PostScript: Laughter and music
A reflection for Pentecost
Podcasting is a medium that is fairly new to me, both as a practitioner and a listener. It is a medium that is closely related to radio, with the advantage of being able to listen whenever you like. There is an intimacy in radio and podcast – emphasised when using headphones – which means that the listener feels that the speaker is addressing her and only her. This sense of intimacy requires a different style of preaching – less like Martin Luther King and more like Alistair Cooke – the broadcaster, not the former England cricket captain.
It is not only churches that have had to adapt to the pandemic – television and radio broadcasters have done so too. We have become used to the breakfast TV presenters looking like they have had a row as they sit at opposite ends of a sofa. Interviewees speak via video conference calls – sometimes forgetting to unmute. The television schedules are beginning to be filled with repeats as the supply of new shows runs dry. Even The Archers on BBC Radio 4 has been affected. For weeks Ambridge was virus-free as episodes recorded at the beginning of the year were broadcast. There was then a period of ‘best of’ episodes while the cast recorded new material at home. These began broadcasting this week and offer internal monologues as the characters share their thoughts.
One of the podcasts to which I have subscribed is 99% Invisible which looks broadly at design. An episode from early 2018 was about Charles Douglass, the man who invented the ‘audience response duplicator’, otherwise known as the ‘laff box’. It was therefore Douglass who was the man behind what is sometimes called ‘canned laughter’.
Charles Douglass’s machine was needed when shows began to be recorded in studios rather than theatres. He recorded various laughs – from titters to guffaws and timed them so that there were laughs that came slowly as if someone was getting a joke after everyone else.

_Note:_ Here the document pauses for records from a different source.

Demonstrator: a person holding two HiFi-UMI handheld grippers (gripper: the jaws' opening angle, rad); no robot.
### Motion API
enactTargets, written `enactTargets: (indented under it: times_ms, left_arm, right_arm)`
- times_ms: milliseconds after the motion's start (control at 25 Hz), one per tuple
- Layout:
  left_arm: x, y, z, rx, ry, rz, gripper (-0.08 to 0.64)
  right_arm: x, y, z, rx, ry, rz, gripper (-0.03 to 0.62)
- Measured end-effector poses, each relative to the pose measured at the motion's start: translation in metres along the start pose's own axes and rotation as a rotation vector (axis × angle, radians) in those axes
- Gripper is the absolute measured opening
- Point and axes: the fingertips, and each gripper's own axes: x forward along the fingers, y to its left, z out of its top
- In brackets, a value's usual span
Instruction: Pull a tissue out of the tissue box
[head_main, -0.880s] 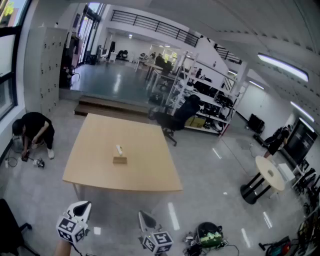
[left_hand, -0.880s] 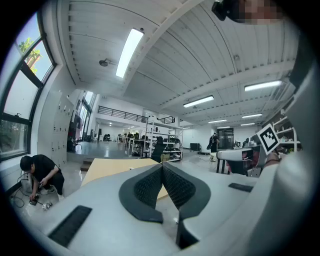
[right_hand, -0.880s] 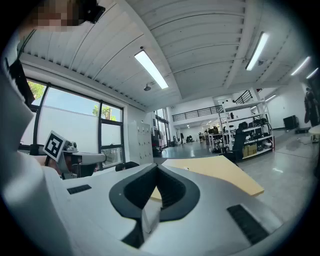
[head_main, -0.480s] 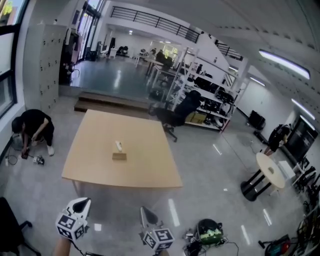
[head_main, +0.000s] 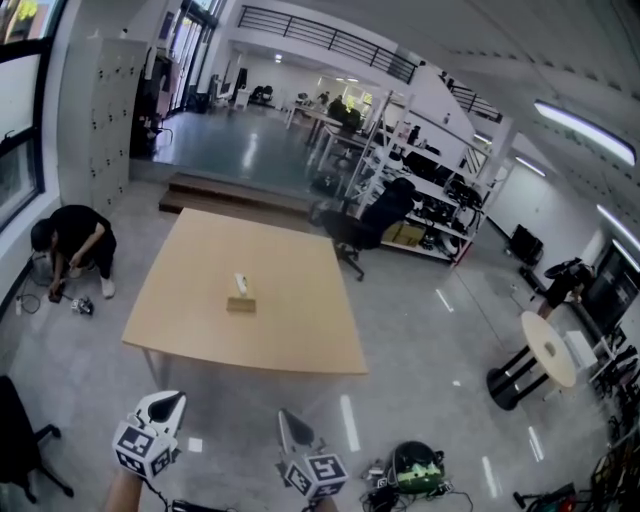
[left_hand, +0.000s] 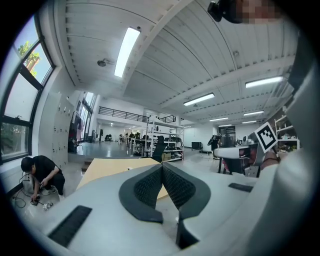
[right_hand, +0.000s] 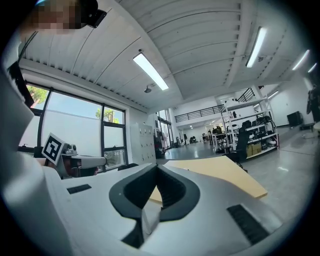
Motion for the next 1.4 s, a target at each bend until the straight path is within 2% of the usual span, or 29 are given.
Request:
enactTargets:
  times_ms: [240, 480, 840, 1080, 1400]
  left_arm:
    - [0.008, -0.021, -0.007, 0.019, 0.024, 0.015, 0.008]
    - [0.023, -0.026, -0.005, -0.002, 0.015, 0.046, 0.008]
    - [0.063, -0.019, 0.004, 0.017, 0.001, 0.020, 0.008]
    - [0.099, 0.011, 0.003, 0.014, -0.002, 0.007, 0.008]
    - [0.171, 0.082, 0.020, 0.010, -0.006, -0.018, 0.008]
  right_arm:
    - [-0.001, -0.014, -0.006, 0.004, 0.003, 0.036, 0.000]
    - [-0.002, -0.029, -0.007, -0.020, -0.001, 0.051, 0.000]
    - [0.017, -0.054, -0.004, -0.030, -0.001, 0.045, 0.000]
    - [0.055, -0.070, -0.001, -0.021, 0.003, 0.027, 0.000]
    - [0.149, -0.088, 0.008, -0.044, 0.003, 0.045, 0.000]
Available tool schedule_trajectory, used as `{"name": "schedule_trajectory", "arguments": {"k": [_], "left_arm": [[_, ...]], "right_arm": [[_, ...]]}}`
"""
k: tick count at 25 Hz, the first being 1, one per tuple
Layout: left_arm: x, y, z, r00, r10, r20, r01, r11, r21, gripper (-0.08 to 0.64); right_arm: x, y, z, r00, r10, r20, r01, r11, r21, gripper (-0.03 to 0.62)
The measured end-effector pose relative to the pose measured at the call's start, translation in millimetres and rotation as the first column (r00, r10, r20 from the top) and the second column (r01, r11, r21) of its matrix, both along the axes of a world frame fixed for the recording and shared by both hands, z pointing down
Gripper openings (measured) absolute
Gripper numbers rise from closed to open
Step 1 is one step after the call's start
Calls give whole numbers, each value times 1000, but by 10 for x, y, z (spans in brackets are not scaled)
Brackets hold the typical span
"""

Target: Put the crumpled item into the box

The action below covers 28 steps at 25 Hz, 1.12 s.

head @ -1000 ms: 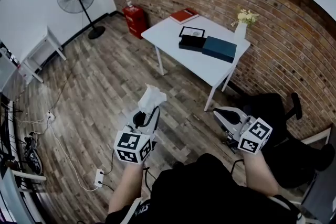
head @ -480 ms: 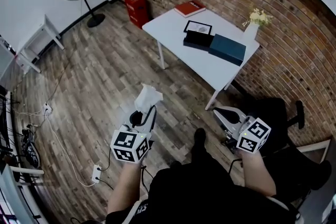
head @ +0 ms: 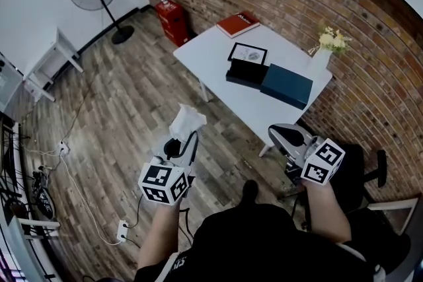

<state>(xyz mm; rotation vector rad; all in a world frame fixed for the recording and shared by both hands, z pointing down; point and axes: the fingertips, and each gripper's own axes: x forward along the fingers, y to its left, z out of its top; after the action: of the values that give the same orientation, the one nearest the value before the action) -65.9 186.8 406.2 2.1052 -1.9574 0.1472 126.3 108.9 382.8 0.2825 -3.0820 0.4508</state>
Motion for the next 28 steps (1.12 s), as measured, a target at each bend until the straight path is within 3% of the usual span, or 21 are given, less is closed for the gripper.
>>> {"name": "schedule_trajectory", "arguments": {"k": [6,11,17,28], "left_arm": [[188,-624,-12,1000,8,16,-8,1000,-26,103],[236,-871,-30,999,8,44,-6,999,-36,103],[201,-1117,137,1000,27,13,-26,998,-50,103],[-394,-2269,339,988,149,-48,-151,988,-28,103]], "right_arm": [[283,-663,19,1000,13,19,-12,1000,-27,0],[411,-930,191,999,30,18,-29,997,-71,0],[271,-1009,395,1000,3,-17,-5,995,-100,0],[-373,-1832,617,990,95,-106,-108,987,-118,0]]}}
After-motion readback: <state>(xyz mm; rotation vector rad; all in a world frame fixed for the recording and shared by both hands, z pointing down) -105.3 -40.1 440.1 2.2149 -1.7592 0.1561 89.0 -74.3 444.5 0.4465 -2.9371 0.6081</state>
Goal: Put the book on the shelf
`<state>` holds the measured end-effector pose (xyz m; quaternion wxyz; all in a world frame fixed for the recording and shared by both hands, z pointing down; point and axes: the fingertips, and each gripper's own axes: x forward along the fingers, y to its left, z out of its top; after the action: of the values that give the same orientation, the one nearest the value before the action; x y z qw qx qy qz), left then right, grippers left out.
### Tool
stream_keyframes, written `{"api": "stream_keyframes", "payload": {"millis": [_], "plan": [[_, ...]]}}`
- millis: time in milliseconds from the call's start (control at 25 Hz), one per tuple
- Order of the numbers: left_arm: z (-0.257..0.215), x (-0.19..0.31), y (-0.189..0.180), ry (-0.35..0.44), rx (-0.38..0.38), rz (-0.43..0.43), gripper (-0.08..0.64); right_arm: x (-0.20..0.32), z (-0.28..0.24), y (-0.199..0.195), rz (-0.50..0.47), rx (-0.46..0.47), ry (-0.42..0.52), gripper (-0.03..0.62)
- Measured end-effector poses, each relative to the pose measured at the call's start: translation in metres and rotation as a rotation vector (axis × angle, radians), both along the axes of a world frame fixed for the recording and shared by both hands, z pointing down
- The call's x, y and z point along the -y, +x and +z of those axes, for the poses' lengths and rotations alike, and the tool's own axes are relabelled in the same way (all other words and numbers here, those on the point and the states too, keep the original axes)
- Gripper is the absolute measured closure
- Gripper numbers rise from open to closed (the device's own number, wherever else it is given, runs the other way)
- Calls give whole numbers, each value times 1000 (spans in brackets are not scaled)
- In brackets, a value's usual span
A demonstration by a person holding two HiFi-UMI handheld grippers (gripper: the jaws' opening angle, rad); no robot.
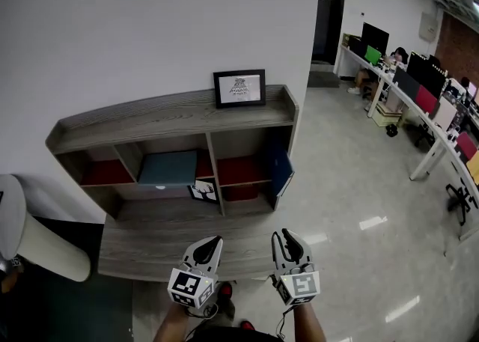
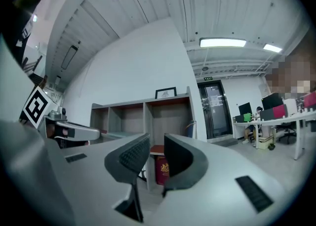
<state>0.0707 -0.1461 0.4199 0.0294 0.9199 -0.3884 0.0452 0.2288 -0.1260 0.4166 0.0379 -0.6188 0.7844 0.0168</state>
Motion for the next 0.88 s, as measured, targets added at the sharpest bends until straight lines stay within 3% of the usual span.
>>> {"api": "stream_keyframes", "payload": {"millis": [520, 880], "plan": [[-4, -101, -28, 23, 19, -146, 555, -80, 5, -32, -136, -9, -7, 552], [-5, -135, -31, 21, 19, -169, 555, -110, 11, -40, -177, -8, -33, 552]]}}
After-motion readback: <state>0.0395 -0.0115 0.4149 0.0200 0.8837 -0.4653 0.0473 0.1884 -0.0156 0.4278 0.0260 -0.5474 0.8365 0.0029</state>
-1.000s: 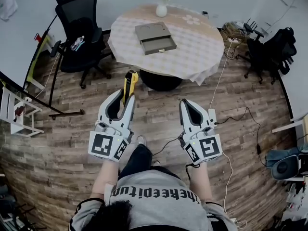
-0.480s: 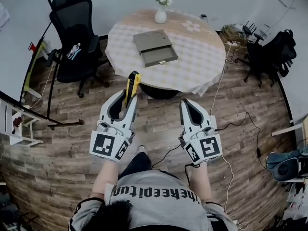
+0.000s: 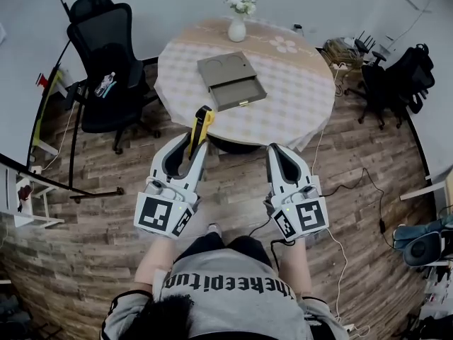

While people have different senses of humour, laughter is often a shared experience, so that one person’s laughter sparks off another’s. I still cannot hear Charles Penrose’s ‘Laughing Policeman’ without laughing a little. To demonstrate the importance of third-person laughter in our finding something funny, the podcast plays a clip from Friends with the laughter track removed. It is hard to see why it was funny. We need the laughter to tell us. Is a pie in the face funny if no one laughs?
When I listened to this podcast my thoughts went to the way in which the Holy Spirit changed the lives of the women and men on whom it came. They knew Jesus had been raised. They knew he had been taken up to heaven. Yet there was something missing. The Spirit that would transform them from a group of people into the Body of Christ – the Church – had not yet come. It was this vital element that was missing. The Holy Spirit had yet to come, like fire, wind…and laughter.
A musical suggestion
A different, musical, analogy is the way in which the flowing, soaring saxophone of Jan Garbarek rises above the ordered harmonies of the Hilliard Ensemble on the album Officium. My favourite example is, Sanctus. I have found that the sound of the saxophone intertwined with the men’s voices a helpful picture of God’s Spirit working with God’s people – at times barely audible, while at other times soaring, as if riding the crest of a wave.
Come Holy Spirit!
Come fill our lives!
Come light us with fire!
Come stir us with wind!
Come shake us with holy laughter!
May your presence unite us when we are apart
and as we look forward to your presence filling us
as we meet together again.
Simon Carver is a Baptist Minister in St Albans and takes a particular interest in film, sport and US politics.